● RAW DATA:
>>>>>

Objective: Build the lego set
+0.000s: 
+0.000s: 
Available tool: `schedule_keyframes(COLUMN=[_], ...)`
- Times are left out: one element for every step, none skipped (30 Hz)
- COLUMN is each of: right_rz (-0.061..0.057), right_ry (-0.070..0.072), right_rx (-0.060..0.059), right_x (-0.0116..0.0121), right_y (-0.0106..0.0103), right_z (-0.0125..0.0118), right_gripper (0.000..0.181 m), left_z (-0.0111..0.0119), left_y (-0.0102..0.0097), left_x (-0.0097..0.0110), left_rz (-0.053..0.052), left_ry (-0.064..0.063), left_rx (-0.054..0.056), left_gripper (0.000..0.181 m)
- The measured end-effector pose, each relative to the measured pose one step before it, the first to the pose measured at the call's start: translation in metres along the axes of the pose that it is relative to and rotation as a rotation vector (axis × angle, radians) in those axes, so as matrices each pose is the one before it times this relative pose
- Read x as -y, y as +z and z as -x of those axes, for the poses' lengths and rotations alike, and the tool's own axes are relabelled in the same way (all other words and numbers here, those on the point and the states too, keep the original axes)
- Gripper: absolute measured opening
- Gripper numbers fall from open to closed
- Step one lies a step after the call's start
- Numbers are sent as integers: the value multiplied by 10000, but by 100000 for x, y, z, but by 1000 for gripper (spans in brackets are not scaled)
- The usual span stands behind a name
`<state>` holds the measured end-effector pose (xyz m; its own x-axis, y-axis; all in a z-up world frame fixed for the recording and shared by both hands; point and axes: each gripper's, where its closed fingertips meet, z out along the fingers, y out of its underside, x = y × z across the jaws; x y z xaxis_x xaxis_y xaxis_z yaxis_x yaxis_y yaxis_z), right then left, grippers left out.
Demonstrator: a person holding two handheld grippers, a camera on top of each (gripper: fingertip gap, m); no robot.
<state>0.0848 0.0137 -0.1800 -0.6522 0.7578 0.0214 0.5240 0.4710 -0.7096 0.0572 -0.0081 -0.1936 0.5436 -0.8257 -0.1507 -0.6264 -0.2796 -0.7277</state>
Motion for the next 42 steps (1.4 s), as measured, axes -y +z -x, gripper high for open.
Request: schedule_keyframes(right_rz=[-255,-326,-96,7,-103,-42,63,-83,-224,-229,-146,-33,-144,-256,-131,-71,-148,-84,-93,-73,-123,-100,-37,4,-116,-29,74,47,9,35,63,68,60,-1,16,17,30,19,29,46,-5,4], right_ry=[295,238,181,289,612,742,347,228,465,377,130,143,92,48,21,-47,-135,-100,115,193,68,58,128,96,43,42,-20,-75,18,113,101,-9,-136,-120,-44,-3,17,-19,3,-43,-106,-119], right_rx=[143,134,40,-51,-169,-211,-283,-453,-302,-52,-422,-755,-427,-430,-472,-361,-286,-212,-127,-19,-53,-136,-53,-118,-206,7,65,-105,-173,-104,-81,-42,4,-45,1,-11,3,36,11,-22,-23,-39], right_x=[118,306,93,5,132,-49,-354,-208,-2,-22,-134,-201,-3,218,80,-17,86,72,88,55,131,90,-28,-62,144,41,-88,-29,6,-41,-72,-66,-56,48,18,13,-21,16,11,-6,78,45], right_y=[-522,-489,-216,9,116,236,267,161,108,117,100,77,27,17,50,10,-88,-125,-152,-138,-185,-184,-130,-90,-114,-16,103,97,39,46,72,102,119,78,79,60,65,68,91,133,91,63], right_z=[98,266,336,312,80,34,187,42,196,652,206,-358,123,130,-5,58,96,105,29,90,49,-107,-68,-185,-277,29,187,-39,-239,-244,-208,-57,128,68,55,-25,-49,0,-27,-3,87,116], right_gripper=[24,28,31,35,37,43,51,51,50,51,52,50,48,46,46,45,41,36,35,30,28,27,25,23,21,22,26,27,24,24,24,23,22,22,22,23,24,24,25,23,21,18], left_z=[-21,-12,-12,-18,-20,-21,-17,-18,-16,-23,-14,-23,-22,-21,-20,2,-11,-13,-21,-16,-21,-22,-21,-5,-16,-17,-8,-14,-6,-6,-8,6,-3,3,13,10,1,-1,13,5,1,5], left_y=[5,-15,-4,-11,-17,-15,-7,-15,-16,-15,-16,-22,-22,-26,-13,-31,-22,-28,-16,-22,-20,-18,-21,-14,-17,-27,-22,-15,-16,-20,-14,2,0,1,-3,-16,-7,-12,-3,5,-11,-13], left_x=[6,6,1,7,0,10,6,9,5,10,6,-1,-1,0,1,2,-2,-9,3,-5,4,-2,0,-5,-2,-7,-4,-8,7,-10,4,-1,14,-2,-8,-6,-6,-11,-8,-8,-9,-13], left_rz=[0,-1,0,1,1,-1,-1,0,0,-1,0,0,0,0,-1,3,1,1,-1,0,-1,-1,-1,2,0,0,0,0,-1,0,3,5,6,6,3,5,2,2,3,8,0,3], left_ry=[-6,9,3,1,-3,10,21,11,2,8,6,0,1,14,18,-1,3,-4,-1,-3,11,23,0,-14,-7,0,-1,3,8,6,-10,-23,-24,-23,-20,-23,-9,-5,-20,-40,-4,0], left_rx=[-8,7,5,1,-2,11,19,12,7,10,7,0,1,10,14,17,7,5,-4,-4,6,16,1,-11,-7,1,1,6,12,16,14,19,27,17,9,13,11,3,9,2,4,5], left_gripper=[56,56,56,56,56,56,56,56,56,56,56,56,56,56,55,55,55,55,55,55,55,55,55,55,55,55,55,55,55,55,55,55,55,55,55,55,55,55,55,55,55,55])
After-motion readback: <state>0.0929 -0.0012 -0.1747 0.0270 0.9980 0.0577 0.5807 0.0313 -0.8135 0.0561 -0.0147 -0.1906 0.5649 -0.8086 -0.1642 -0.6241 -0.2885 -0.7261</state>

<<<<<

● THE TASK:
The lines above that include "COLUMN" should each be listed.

● WRITTEN RESPONSE:
Available tool: `schedule_keyframes(COLUMN=[_], ...)`
- COLUMN is each of: right_rz (-0.061..0.057), right_ry (-0.070..0.072), right_rx (-0.060..0.059), right_x (-0.0116..0.0121), right_y (-0.0106..0.0103), right_z (-0.0125..0.0118), right_gripper (0.000..0.181 m), left_z (-0.0111..0.0119), left_y (-0.0102..0.0097), left_x (-0.0097..0.0110), left_rz (-0.053..0.052), left_ry (-0.064..0.063), left_rx (-0.054..0.056), left_gripper (0.000..0.181 m)

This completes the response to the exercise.